Why Christianity Needs Good Artists

Guest post by Christian Robert Shockley:

At the beginning of the book of Ezra, the King of Persia, Cyrus, decrees that the Jews should return to Jerusalem and build a house for God. Certain families are chosen to make the long journey back to Judah and rebuild a city in ruins. Cyrus decrees that these returning Jews should be assisted with whatever they need—silver and gold, with goods and with beasts, with freewill offerings meant for God.

So these Jewish men and women set out on a journey, their heads filled with questions. Why were they in captivity so long? Why are they just now able to return to their city? Why did pagan people keep so many generations from their rightful home? Many of these questions are met with painful answers of remembered disobedience. But nonetheless, they make this journey to rebuild this city as a monument to their God—they move to make a culture, new and made from the heart of their faith.

The work of the Christian artist is similar. We live in a post-Eden world filled with pain and discord as evident as the sky above. Our questions about suffering often return unanswered or with remembered failures. And what we do in the midst of this suffering, in the midst of these questions, is the most telling thing about us.

We have not experienced complete restoration, but we know what it tastes like. We’ve been told what it looks like. And we’ve been told that restoration is coming. Instead of wallowing in the ruin, we rebuild, not with the expectation that we can bring total restoration in our own power, but with anticipation that restoration is on its way.

We need artists with strong, Christian convictions to remind us that discord is abnormal in God’s world. Art made by Christians can’t be all puppies and rainbows, because we don’t live in a puppies and rainbows kind of world. That’s why good art doesn’t ignore the darker shades of the world, but doesn’t leave those darker shades as a final answer, either.
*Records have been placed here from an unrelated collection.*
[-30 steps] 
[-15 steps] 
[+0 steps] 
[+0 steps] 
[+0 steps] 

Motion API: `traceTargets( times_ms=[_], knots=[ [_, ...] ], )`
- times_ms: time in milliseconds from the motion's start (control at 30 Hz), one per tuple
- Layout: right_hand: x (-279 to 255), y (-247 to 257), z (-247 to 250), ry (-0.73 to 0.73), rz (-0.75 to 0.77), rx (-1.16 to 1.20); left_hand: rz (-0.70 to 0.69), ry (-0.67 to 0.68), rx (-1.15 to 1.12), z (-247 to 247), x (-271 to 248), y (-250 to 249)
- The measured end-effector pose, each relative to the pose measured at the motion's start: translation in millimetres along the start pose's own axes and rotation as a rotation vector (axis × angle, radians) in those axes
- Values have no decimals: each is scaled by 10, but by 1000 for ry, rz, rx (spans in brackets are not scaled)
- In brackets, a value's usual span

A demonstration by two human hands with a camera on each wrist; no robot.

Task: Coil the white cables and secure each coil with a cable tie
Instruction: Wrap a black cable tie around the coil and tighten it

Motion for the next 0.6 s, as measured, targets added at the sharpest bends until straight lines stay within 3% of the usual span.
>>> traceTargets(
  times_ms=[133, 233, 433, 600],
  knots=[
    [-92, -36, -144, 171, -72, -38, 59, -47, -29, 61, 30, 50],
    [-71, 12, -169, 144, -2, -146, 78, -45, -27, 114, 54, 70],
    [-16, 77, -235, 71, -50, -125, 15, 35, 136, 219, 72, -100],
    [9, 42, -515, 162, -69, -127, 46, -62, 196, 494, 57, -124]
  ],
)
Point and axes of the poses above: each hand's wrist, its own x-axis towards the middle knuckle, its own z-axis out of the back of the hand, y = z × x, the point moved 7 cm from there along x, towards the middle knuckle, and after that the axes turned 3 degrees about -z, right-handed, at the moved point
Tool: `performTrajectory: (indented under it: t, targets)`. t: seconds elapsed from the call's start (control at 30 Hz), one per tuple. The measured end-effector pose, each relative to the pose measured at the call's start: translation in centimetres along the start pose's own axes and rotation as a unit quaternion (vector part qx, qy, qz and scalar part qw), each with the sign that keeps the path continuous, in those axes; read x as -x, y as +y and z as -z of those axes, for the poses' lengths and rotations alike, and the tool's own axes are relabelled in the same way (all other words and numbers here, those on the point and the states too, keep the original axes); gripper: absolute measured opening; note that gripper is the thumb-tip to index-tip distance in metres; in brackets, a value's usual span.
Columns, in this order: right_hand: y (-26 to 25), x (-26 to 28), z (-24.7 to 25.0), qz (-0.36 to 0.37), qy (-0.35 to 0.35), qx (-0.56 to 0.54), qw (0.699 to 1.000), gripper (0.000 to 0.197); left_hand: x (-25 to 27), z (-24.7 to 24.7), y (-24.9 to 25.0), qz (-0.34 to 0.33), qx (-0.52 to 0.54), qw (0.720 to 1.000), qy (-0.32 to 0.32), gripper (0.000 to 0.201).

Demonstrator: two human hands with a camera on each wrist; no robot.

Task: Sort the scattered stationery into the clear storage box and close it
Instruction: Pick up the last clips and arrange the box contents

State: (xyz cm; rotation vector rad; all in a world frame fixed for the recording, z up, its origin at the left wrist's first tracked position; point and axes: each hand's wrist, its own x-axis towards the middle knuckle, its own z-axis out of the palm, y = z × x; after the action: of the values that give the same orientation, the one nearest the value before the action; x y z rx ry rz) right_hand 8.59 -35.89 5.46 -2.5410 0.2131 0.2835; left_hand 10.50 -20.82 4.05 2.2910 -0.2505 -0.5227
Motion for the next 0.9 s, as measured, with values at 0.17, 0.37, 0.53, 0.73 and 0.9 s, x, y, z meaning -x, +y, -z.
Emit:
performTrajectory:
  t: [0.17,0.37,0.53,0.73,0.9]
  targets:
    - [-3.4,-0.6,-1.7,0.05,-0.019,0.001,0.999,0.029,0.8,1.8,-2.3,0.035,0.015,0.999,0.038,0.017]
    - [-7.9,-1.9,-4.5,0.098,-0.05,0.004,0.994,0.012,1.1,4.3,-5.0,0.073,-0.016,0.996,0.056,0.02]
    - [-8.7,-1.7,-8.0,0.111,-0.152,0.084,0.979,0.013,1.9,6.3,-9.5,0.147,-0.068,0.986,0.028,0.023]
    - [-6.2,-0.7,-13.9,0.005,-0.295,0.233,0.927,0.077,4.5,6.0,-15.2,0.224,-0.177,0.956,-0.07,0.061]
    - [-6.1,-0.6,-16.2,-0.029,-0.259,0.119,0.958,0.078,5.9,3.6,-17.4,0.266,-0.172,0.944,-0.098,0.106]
Shards of His beauty are scattered throughout the earth, wedging themselves in sunsets and mountaintops, in a baby’s laugh or a Bach symphony. These shards of beauty point us back to the only true answer to the question “from where will peace come?” Christian artists pick up these pieces, like the pieces of rubble in a desolated Jerusalem, and they build. With clay and words and paint they remind us that Jesus will bring Shalom.